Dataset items
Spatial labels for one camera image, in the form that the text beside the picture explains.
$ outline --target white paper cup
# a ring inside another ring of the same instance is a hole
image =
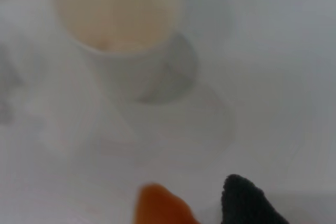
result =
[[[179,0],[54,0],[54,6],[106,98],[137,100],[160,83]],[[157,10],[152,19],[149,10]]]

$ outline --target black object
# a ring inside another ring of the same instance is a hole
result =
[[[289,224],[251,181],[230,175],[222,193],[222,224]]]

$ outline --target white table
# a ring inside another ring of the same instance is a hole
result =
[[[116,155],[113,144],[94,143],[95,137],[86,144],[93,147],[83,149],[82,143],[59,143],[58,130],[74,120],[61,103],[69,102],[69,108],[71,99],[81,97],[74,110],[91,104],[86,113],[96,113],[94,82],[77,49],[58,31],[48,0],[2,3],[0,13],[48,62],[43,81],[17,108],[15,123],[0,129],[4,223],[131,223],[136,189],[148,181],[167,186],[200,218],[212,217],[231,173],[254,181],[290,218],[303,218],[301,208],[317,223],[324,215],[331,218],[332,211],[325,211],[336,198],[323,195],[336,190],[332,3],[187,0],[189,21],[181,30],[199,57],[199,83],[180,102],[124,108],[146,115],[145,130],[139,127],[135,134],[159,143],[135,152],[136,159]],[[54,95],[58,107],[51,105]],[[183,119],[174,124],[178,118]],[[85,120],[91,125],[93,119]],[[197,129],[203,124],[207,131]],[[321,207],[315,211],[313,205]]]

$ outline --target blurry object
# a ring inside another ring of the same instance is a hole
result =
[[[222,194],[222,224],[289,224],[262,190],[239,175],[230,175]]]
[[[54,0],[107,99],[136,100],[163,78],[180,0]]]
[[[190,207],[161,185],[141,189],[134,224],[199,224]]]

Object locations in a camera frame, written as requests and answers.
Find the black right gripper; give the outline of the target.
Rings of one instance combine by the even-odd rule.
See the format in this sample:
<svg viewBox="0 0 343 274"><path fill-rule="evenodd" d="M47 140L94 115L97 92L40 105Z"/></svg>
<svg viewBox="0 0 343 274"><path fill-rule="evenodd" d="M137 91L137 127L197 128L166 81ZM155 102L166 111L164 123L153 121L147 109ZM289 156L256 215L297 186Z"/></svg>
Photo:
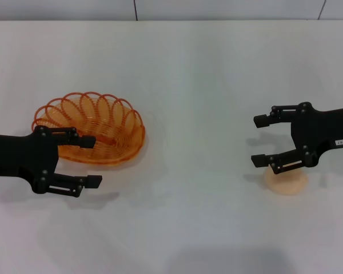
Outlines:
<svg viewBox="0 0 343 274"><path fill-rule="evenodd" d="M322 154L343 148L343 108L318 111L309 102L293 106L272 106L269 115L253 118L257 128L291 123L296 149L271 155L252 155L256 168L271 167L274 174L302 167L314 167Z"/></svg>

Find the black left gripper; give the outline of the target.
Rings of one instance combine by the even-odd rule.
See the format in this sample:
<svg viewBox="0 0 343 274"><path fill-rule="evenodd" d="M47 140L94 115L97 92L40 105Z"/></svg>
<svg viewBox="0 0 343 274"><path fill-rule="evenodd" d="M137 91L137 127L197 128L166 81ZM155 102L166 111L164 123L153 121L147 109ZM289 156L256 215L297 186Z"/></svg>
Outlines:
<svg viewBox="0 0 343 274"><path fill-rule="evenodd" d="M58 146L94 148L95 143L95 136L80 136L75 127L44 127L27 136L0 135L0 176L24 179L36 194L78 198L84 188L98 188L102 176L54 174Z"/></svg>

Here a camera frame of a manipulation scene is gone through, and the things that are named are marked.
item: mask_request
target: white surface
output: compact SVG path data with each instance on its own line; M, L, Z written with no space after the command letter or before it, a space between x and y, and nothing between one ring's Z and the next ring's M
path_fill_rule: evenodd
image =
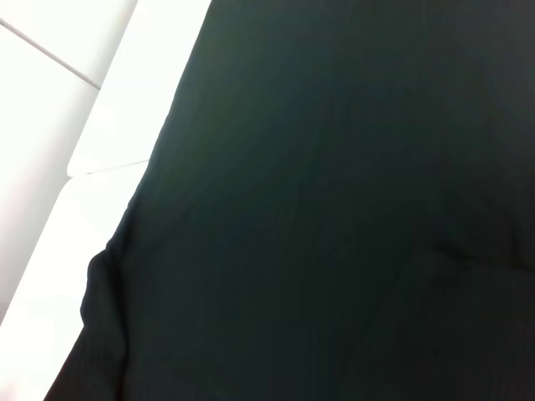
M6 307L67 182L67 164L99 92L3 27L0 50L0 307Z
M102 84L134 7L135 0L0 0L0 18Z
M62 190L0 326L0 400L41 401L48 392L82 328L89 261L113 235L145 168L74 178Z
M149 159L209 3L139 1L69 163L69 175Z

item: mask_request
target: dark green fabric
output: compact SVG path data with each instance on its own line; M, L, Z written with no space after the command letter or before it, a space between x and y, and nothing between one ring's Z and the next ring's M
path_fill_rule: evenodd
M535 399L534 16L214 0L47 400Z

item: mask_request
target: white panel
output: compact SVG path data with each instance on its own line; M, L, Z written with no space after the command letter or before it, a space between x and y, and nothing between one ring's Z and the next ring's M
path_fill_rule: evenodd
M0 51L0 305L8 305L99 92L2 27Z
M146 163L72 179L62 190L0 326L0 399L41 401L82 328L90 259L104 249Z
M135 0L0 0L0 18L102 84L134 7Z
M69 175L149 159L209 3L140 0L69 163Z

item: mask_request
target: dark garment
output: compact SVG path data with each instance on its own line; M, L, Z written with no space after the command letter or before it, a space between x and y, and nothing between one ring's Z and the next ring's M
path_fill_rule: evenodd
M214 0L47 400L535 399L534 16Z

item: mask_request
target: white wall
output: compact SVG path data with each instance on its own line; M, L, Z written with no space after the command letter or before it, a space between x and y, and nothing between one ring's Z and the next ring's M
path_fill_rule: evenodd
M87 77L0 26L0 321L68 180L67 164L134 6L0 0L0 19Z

=== DIRECTIONS FOR THIS TASK ===
From the first line to the last, retype the data exactly, but omit every image.

=== TASK RESPONSE ===
Spatial labels for one camera image, in the form that the text beside the picture explains.
$ outline --target white paper cup
# a ring inside another ring of the same instance is a hole
image =
result =
[[[179,0],[54,0],[54,6],[106,98],[137,100],[160,83]],[[157,10],[152,19],[149,10]]]

$ outline --target black object
# a ring inside another ring of the same instance is a hole
result =
[[[289,224],[251,181],[230,175],[222,193],[222,224]]]

$ outline --target white table
# a ring inside another ring of the same instance is a hole
result =
[[[116,155],[113,144],[94,143],[95,137],[86,144],[93,147],[83,149],[82,143],[59,143],[58,130],[74,120],[61,103],[69,102],[69,108],[71,99],[81,97],[74,110],[91,104],[86,113],[96,113],[94,82],[77,49],[58,31],[48,0],[2,3],[0,13],[48,62],[43,81],[17,108],[15,123],[0,129],[4,223],[131,223],[136,189],[148,181],[167,186],[200,218],[212,217],[231,173],[254,181],[290,218],[303,218],[301,208],[317,223],[324,215],[331,218],[332,211],[325,211],[336,198],[323,195],[336,190],[332,3],[187,0],[189,21],[181,30],[199,57],[199,83],[180,102],[124,108],[146,115],[145,130],[139,127],[135,134],[159,143],[135,152],[136,159]],[[54,95],[58,107],[51,105]],[[183,119],[174,124],[178,118]],[[85,120],[91,125],[93,119]],[[197,129],[203,124],[207,131]],[[321,207],[315,211],[313,205]]]

$ outline --target blurry object
# a ring inside another ring of the same instance is a hole
result =
[[[222,194],[222,224],[289,224],[262,190],[239,175],[230,175]]]
[[[54,0],[107,99],[136,100],[163,78],[180,0]]]
[[[190,207],[161,185],[141,189],[134,224],[199,224]]]

Object locations in a camera frame, written as requests and answers.
Find the black right gripper; give the outline of the target.
Rings of one instance combine by the even-odd rule.
See the format in this sample:
<svg viewBox="0 0 343 274"><path fill-rule="evenodd" d="M47 140L94 115L97 92L40 105Z"/></svg>
<svg viewBox="0 0 343 274"><path fill-rule="evenodd" d="M137 91L137 127L197 128L166 81ZM155 102L166 111L164 123L153 121L147 109ZM289 156L256 215L297 186Z"/></svg>
Photo:
Outlines:
<svg viewBox="0 0 343 274"><path fill-rule="evenodd" d="M322 154L343 148L343 108L318 111L309 102L293 106L272 106L269 115L253 118L257 128L291 123L296 149L271 155L252 155L256 168L271 167L274 174L302 167L314 167Z"/></svg>

Find the black left gripper; give the outline of the target.
Rings of one instance combine by the even-odd rule.
See the format in this sample:
<svg viewBox="0 0 343 274"><path fill-rule="evenodd" d="M47 140L94 115L97 92L40 105Z"/></svg>
<svg viewBox="0 0 343 274"><path fill-rule="evenodd" d="M137 91L137 127L197 128L166 81ZM155 102L166 111L164 123L153 121L147 109ZM289 156L256 215L297 186Z"/></svg>
Outlines:
<svg viewBox="0 0 343 274"><path fill-rule="evenodd" d="M58 146L94 148L95 143L95 136L80 136L75 127L44 127L27 136L0 135L0 176L24 179L36 194L78 198L84 188L98 188L102 176L54 174Z"/></svg>

Here a camera frame of a manipulation scene is gone through, and the things that are named are marked.
item: mask_request
target: white surface
output: compact SVG path data with each instance on its own line; M, L, Z written with no space after the command letter or before it, a space between x and y, and nothing between one ring's Z and the next ring's M
path_fill_rule: evenodd
image =
M6 307L67 182L67 164L99 92L3 27L0 50L0 307Z
M102 84L134 7L135 0L0 0L0 18Z
M62 190L0 326L0 400L41 401L48 392L82 328L89 261L113 235L145 168L74 178Z
M149 159L209 3L139 1L69 163L69 175Z

item: mask_request
target: dark green fabric
output: compact SVG path data with each instance on its own line; M, L, Z written with no space after the command letter or before it, a space between x and y, and nothing between one ring's Z and the next ring's M
path_fill_rule: evenodd
M535 399L534 16L214 0L47 400Z

item: mask_request
target: white panel
output: compact SVG path data with each instance on its own line; M, L, Z written with no space after the command letter or before it, a space between x and y, and nothing between one ring's Z and the next ring's M
path_fill_rule: evenodd
M0 51L0 305L8 305L99 92L2 27Z
M146 163L72 179L62 190L0 326L0 399L41 401L82 328L90 259L104 249Z
M135 0L0 0L0 18L102 84L134 7Z
M69 175L149 159L209 3L140 0L69 163Z

item: mask_request
target: dark garment
output: compact SVG path data with each instance on its own line; M, L, Z written with no space after the command letter or before it, a space between x and y, and nothing between one ring's Z and the next ring's M
path_fill_rule: evenodd
M214 0L47 400L535 399L534 16Z

item: mask_request
target: white wall
output: compact SVG path data with each instance on its own line; M, L, Z written with no space after the command letter or before it, a space between x and y, and nothing between one ring's Z and the next ring's M
path_fill_rule: evenodd
M87 77L0 26L0 321L68 180L67 164L134 6L0 0L0 19Z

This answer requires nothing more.